■ About this task: Each line of the listing below, from the very first to the one that contains "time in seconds", is to be retyped exactly as it stands.

■ Available data:
● ● ● ● ● ● ●

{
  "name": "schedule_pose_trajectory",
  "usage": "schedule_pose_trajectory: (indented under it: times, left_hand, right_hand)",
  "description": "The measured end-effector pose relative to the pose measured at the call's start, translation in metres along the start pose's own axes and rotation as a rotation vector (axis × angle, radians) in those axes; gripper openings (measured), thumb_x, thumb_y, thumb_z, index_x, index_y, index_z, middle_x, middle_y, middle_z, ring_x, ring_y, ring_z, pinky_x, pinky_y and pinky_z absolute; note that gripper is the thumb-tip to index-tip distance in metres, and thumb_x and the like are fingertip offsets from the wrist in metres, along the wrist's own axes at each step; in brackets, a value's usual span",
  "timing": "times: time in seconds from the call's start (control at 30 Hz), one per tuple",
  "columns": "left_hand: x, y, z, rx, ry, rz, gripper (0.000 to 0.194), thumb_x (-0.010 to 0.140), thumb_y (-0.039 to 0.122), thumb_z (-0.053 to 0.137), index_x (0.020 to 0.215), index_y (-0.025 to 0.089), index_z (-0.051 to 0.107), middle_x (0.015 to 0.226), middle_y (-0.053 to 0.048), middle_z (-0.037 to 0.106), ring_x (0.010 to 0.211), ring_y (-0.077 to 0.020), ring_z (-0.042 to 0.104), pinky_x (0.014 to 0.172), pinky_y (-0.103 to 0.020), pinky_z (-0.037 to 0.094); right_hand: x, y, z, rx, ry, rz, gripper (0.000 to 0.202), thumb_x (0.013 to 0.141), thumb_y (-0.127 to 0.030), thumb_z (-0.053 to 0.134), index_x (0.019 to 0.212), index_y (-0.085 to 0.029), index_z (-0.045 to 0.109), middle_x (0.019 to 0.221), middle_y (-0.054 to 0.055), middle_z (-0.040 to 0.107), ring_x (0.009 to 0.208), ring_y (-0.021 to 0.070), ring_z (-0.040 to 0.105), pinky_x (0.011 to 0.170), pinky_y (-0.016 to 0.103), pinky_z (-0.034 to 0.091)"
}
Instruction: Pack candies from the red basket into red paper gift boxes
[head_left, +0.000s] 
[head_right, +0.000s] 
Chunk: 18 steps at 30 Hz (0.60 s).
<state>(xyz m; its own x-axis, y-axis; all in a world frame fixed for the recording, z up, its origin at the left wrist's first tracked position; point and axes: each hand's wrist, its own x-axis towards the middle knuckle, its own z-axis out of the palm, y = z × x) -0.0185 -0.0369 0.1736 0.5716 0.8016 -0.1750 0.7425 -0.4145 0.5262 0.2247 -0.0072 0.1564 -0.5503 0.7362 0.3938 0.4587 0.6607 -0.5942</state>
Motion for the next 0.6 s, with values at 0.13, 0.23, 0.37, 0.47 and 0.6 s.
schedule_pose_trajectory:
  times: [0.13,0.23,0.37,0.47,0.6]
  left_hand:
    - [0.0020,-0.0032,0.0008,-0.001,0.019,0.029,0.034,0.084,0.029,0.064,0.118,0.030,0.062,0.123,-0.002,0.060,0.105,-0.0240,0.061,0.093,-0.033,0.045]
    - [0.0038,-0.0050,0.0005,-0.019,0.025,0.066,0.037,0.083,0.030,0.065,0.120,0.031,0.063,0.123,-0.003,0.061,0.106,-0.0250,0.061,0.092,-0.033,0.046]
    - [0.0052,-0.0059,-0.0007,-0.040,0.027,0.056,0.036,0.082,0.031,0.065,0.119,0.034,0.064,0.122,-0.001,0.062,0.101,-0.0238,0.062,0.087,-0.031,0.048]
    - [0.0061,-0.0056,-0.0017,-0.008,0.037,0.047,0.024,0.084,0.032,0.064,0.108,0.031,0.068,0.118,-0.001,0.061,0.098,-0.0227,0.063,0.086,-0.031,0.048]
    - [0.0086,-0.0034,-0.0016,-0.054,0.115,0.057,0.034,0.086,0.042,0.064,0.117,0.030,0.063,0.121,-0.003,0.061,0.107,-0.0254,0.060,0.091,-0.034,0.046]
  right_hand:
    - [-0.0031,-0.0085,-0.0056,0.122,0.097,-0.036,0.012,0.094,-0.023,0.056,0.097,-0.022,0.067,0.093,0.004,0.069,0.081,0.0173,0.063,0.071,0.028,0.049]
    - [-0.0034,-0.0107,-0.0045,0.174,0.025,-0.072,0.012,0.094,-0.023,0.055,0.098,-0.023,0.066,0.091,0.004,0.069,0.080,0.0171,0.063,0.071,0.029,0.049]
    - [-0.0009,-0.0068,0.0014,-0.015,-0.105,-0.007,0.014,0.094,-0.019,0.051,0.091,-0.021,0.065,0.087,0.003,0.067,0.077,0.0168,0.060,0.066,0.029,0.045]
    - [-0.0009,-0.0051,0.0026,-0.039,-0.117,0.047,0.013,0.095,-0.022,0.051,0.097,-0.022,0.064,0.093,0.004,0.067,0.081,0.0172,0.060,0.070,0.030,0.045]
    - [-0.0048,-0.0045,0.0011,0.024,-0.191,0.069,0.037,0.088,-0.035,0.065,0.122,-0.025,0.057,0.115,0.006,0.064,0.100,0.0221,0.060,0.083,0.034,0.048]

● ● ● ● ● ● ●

■ Problem solution:
{
  "name": "schedule_pose_trajectory",
  "usage": "schedule_pose_trajectory: (indented under it: times, left_hand, right_hand)",
  "description": "The measured end-effector pose relative to the pose measured at the call's start, translation in metres along the start pose's own axes and rotation as a rotation vector (axis × angle, radians) in those axes; gripper openings (measured), thumb_x, thumb_y, thumb_z, index_x, index_y, index_z, middle_x, middle_y, middle_z, ring_x, ring_y, ring_z, pinky_x, pinky_y and pinky_z absolute; note that gripper is the thumb-tip to index-tip distance in metres, and thumb_x and the like are fingertip offsets from the wrist in metres, along the wrist's own axes at each step; in brackets, a value's usual span",
  "timing": "times: time in seconds from the call's start (control at 30 Hz), one per tuple",

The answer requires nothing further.